> [REQUIREMENT] Begin at the line containing "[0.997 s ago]" in the entries below and end at the line containing "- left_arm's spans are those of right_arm"; transcribe that range exactly and nothing outside it.

++++ RECORDS FOR THE TASK

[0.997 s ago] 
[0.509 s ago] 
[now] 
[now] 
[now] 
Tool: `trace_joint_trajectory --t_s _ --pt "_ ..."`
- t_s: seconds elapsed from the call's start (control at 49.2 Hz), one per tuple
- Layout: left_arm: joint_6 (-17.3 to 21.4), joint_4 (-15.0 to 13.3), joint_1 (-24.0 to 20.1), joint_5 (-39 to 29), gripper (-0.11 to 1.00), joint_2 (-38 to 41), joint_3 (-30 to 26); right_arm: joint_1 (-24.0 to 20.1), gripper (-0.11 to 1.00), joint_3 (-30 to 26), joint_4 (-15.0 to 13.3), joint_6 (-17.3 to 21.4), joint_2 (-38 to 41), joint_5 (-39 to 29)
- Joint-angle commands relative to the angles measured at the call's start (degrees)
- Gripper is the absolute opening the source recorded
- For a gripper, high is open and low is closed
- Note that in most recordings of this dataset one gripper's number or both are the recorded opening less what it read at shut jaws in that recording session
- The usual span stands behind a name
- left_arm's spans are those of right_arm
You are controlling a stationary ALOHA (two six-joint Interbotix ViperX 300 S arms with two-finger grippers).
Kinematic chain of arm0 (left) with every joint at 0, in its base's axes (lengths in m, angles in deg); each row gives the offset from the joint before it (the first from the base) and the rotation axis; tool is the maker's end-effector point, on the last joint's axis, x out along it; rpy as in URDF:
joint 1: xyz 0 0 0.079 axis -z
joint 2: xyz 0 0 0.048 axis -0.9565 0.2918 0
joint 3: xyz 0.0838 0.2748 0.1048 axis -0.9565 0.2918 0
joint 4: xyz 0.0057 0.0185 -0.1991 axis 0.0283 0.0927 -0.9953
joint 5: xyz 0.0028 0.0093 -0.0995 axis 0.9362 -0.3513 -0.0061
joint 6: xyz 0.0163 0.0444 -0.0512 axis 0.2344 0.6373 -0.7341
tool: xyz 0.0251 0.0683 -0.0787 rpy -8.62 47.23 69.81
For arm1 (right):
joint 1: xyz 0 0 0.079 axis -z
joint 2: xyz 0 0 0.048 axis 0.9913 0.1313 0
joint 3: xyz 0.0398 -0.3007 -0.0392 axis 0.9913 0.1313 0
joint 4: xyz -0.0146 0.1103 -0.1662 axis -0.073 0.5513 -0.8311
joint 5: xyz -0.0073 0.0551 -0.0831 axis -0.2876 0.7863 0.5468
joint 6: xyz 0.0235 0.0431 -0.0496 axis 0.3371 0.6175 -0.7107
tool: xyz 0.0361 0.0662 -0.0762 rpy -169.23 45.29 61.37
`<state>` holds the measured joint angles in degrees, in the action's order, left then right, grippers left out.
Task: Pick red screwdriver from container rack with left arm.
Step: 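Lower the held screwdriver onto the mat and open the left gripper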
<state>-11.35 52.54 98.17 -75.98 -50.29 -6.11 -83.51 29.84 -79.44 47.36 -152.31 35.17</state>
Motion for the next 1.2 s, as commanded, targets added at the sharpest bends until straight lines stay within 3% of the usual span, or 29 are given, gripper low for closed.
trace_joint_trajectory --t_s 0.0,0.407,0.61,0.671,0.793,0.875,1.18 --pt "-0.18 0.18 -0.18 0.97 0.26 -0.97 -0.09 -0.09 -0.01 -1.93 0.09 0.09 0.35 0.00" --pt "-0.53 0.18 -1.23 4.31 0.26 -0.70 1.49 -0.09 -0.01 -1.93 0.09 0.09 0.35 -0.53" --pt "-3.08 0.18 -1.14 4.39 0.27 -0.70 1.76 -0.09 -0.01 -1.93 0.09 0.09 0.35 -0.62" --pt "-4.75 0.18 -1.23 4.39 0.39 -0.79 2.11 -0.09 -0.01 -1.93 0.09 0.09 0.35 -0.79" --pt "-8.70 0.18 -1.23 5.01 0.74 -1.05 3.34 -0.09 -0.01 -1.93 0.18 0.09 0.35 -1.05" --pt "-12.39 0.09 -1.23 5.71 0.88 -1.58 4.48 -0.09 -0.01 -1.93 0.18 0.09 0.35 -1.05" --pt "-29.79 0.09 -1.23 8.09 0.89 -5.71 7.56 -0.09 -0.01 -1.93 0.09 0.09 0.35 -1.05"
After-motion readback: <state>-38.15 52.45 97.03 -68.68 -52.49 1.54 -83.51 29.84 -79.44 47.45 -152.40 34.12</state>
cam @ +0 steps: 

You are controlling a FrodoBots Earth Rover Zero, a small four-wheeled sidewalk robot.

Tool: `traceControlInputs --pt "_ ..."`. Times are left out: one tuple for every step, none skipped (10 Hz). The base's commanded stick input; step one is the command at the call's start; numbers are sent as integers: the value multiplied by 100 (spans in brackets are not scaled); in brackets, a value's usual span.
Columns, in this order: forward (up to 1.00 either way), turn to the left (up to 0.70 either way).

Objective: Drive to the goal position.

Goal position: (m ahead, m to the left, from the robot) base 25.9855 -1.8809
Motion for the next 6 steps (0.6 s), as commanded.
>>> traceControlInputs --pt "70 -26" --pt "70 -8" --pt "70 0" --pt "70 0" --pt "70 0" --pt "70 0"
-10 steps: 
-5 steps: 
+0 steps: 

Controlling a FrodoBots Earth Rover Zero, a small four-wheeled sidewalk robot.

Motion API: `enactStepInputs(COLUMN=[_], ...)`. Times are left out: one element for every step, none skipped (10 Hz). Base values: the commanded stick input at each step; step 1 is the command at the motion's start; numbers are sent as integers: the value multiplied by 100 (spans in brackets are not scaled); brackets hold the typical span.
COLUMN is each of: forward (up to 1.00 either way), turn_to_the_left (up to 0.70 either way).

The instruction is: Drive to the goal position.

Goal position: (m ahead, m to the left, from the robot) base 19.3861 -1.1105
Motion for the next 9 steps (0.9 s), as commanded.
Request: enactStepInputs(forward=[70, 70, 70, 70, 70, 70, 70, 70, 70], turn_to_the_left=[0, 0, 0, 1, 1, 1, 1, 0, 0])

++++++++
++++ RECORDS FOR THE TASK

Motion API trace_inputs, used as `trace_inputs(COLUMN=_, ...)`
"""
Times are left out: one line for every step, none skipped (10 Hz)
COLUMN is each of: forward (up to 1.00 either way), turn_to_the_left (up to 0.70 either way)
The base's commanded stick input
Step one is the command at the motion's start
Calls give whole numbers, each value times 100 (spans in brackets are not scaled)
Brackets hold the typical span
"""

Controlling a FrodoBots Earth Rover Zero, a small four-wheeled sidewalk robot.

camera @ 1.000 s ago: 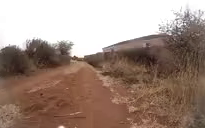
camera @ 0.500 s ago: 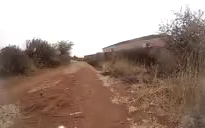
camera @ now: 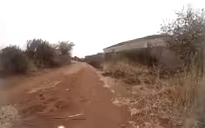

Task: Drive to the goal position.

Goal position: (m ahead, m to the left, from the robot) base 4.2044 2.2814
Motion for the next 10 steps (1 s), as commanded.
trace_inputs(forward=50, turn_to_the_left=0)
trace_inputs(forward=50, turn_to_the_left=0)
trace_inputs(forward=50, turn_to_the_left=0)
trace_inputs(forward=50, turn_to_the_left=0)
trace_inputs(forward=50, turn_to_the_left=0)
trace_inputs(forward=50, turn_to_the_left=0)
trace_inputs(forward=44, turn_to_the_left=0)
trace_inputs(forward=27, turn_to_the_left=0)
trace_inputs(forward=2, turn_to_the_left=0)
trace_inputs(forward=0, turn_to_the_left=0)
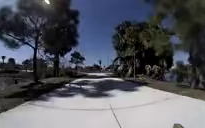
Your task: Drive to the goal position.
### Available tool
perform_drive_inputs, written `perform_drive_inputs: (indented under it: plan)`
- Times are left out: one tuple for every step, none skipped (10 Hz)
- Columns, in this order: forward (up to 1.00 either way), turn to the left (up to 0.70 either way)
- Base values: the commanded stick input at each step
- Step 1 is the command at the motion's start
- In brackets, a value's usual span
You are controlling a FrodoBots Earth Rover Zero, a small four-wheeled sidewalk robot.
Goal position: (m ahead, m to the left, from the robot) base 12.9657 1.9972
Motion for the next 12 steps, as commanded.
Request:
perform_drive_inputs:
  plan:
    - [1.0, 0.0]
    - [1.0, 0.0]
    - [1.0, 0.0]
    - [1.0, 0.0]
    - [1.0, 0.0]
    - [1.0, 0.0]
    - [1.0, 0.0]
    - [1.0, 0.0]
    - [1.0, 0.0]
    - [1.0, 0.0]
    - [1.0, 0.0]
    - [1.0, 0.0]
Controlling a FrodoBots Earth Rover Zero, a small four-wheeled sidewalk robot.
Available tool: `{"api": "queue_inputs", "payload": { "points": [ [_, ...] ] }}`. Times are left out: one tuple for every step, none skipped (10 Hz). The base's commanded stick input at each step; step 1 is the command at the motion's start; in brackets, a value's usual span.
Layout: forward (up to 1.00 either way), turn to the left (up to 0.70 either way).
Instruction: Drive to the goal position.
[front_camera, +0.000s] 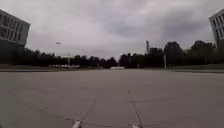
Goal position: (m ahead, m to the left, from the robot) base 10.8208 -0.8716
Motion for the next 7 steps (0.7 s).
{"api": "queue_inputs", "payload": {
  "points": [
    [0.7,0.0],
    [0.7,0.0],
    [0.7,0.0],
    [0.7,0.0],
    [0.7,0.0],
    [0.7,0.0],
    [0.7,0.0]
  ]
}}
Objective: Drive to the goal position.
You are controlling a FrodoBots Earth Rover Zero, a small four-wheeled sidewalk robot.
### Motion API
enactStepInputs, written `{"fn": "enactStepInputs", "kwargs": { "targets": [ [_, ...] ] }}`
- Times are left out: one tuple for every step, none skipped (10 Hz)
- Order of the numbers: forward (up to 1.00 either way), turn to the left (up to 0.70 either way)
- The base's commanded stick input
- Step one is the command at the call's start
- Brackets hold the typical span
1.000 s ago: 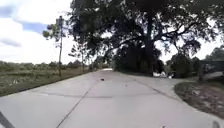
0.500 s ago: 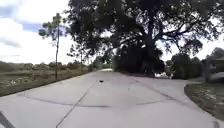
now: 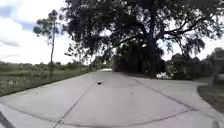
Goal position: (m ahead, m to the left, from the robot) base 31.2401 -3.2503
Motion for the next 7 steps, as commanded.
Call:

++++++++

> [ANSWER TO THIS EXERCISE]
[0.997 s ago] 
[0.509 s ago] 
[now] 
[now] 
[now] 
Tool: `trace_joint_trajectory --t_s _ --pt "_ ..."`
- t_s: seconds elapsed from the call's start (control at 49.2 Hz), one per tuple
- Layout: left_arm: joint_6 (-17.3 to 21.4), joint_4 (-15.0 to 13.3), joint_1 (-24.0 to 20.1), joint_5 (-39 to 29), gripper (-0.11 to 1.00), joint_2 (-38 to 41), joint_3 (-30 to 26); right_arm: joint_1 (-24.0 to 20.1), gripper (-0.11 to 1.00), joint_3 (-30 to 26), joint_4 (-15.0 to 13.3), joint_6 (-17.3 to 21.4), joint_2 (-38 to 41), joint_5 (-39 to 29)
- Joint-angle commands relative to the angles measured at the call's start (degrees)
- Gripper is the absolute opening the source recorded
- For a gripper, high is open and low is closed
- Note that in most recordings of this dataset one gripper's number or both are the recorded opening less what it read at shut jaws in that recording session
- The usual span stands behind a name
- left_arm's spans are those of right_arm

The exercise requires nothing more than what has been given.